Mol Cell Proteomics. 2018 Nov;17(11):2256-2269. doi: 10.1074/mcp.TIR118.000902. Epub 2018 Jul 10.
Proximity-dependent biotinylation strategies have emerged as powerful tools to characterize the subcellular context of proteins in living cells. The popular BioID approach employs an abortive biotin ligase mutant (R118G; denoted as BirA*), which when fused to a bait protein enables the covalent biotinylation of endogenous proximal polypeptides. This approach has been mainly applied to the study of protein proximity in immortalized mammalian cell lines. To expand the application space of BioID, here we describe a set of lentiviral vectors that enable the inducible expression of BirA*-tagged bait fusion proteins for performing proximity-dependent biotinylation in diverse experimental systems. We benchmark this highly adaptable toolkit across immortalized and primary cell systems, demonstrating the ease, versatility and robustness of the system. We also provide guidelines to perform BioID using these reagents.

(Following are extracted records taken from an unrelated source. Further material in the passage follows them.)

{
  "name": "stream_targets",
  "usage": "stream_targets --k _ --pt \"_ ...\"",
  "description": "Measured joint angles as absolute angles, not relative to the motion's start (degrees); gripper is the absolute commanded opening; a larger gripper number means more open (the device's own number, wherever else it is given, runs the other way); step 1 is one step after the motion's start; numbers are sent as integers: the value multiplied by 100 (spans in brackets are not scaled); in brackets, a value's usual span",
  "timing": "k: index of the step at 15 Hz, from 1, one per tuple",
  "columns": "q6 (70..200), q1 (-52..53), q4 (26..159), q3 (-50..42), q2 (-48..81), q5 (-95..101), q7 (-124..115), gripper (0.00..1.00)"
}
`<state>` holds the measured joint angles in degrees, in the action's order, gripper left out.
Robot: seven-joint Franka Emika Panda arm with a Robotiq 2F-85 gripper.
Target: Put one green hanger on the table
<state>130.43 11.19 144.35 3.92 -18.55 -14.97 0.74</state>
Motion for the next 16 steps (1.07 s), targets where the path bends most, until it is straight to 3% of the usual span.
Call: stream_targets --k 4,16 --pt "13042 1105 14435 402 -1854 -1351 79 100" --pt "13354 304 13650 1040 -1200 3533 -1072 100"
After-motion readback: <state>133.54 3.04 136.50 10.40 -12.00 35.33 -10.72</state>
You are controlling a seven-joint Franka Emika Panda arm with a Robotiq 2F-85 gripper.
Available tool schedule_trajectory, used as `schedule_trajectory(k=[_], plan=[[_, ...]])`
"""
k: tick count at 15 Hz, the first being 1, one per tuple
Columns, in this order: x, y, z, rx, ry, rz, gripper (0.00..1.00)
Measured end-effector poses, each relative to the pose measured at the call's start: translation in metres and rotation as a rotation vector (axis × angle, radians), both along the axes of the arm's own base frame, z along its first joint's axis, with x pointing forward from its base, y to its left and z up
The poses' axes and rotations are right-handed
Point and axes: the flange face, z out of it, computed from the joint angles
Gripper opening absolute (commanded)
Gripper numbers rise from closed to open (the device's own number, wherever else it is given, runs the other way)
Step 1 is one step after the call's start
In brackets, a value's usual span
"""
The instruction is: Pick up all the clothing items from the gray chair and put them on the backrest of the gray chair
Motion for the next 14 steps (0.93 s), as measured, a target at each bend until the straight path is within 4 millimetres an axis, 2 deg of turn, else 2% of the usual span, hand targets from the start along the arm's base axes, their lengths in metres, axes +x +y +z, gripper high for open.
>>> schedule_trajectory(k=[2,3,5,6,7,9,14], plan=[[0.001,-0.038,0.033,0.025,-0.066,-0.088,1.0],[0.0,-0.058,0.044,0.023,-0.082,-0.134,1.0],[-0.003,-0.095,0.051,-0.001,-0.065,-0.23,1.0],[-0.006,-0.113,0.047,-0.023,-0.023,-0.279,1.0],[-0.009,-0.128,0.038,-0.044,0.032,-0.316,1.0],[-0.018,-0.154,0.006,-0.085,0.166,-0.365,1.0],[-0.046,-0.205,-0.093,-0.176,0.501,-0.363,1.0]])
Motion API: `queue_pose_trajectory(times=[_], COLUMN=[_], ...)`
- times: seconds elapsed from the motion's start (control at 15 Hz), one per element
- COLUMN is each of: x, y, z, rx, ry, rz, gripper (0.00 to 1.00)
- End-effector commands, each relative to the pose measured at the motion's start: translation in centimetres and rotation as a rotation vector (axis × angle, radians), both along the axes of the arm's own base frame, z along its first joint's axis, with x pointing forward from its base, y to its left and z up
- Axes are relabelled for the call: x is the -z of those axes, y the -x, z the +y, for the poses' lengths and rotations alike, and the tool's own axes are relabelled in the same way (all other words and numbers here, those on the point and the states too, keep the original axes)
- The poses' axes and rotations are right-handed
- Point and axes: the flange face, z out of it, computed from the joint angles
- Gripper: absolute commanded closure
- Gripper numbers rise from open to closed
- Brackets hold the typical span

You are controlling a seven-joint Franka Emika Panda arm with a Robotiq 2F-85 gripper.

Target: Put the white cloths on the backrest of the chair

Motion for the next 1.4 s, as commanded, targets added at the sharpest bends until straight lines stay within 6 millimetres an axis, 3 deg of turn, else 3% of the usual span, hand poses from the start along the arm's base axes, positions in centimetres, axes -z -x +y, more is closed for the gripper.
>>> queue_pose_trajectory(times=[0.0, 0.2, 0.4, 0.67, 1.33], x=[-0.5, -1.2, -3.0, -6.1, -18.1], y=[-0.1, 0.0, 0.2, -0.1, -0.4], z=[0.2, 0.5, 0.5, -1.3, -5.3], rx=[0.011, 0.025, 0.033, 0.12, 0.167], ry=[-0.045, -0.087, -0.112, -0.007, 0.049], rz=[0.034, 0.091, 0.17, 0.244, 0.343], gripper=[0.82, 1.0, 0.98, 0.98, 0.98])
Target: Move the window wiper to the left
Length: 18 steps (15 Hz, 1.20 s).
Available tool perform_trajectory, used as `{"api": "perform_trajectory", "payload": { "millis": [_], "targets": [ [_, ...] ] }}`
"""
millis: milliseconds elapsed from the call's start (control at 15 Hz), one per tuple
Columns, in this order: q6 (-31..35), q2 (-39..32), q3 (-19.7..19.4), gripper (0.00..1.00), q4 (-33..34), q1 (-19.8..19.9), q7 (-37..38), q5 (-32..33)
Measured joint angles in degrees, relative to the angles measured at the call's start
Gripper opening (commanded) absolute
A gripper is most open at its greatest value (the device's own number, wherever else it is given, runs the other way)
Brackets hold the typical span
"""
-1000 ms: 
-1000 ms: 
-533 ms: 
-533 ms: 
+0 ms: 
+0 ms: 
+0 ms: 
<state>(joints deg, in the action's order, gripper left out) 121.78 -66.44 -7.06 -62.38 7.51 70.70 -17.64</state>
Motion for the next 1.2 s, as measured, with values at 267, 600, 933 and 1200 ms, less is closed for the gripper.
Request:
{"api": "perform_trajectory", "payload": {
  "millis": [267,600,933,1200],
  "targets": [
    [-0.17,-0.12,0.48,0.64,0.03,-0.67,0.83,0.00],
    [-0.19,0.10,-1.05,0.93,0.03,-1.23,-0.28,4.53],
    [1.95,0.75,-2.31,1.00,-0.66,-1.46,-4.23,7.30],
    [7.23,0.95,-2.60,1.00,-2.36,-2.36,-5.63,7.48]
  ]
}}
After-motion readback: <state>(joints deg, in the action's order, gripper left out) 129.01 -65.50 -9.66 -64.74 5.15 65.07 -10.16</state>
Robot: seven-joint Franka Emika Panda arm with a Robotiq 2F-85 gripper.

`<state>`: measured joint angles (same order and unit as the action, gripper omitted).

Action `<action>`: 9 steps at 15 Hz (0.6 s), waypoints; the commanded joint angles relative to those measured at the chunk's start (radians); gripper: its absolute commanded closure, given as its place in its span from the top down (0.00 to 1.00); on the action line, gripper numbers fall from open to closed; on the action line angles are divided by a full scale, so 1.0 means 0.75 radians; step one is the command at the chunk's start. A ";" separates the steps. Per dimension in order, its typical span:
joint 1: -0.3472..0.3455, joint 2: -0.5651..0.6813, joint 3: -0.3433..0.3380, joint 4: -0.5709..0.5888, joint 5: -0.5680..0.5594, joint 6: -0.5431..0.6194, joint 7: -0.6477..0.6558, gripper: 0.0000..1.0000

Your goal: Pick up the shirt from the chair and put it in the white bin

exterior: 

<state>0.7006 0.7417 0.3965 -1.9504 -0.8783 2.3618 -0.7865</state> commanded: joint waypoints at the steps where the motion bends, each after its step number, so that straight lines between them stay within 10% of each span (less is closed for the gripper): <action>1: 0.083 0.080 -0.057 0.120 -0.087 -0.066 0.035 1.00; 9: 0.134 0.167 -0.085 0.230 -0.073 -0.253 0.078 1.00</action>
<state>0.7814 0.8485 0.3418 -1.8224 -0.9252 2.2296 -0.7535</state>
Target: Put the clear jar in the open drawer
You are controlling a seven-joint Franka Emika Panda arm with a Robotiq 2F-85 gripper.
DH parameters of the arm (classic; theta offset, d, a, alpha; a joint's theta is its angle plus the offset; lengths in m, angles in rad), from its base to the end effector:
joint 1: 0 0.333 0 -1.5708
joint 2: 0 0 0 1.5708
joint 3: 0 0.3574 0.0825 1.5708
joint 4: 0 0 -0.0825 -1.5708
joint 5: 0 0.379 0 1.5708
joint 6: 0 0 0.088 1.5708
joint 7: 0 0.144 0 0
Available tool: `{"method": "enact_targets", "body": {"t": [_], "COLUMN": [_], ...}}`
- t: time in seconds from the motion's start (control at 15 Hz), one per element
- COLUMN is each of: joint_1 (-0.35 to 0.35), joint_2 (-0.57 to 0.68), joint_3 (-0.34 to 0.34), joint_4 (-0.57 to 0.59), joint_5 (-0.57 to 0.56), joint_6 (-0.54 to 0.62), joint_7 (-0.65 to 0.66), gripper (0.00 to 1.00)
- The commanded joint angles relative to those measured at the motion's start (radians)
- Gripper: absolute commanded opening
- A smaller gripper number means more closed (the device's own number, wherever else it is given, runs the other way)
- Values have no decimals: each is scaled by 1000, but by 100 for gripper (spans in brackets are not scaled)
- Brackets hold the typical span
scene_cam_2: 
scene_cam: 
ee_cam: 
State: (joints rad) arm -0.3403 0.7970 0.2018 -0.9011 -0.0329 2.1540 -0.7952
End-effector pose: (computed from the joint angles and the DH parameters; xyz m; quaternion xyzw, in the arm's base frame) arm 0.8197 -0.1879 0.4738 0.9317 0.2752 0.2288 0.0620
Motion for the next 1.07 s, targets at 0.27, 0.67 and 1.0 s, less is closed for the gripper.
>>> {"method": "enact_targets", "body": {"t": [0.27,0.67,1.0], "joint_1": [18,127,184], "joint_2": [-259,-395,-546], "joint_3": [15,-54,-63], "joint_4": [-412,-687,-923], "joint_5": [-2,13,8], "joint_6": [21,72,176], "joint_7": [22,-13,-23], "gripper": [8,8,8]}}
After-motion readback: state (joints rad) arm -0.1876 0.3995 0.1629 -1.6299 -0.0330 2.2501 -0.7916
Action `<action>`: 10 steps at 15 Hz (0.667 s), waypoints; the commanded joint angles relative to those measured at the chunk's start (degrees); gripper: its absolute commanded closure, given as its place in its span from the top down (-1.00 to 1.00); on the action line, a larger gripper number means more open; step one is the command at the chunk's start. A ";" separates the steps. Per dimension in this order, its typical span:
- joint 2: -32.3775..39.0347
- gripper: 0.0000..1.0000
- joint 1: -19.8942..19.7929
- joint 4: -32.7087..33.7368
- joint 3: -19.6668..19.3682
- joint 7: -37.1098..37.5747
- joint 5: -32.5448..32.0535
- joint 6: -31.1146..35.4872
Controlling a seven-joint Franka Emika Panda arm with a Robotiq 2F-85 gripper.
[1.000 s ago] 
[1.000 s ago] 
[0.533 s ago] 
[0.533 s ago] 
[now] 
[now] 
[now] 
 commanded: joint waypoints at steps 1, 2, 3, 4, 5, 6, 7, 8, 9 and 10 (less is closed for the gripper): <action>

邻近依赖性生物素化策略已成为在活细胞中描绘蛋白质亚细胞环境的有力工具。流行的 BioID 方法采用一种无效的生物素连接酶突变体(R118G;称为 BirA*),当与诱饵蛋白融合时,可使内源性邻近多肽发生共价生物素化。该方法主要应用于永生化哺乳动物细胞系中蛋白质邻近性的研究。为了扩展 BioID 的应用空间,我们在这里描述了一组慢病毒载体,可诱导表达 BirA*-标记的诱饵融合蛋白,用于在不同的实验系统中进行邻近依赖性生物素化。我们在永生化和原代细胞系统中对这个高度适应性的工具包进行了基准测试,证明了该系统的易用性、多功能性和稳健性。我们还提供了使用这些试剂进行 BioID 的指南。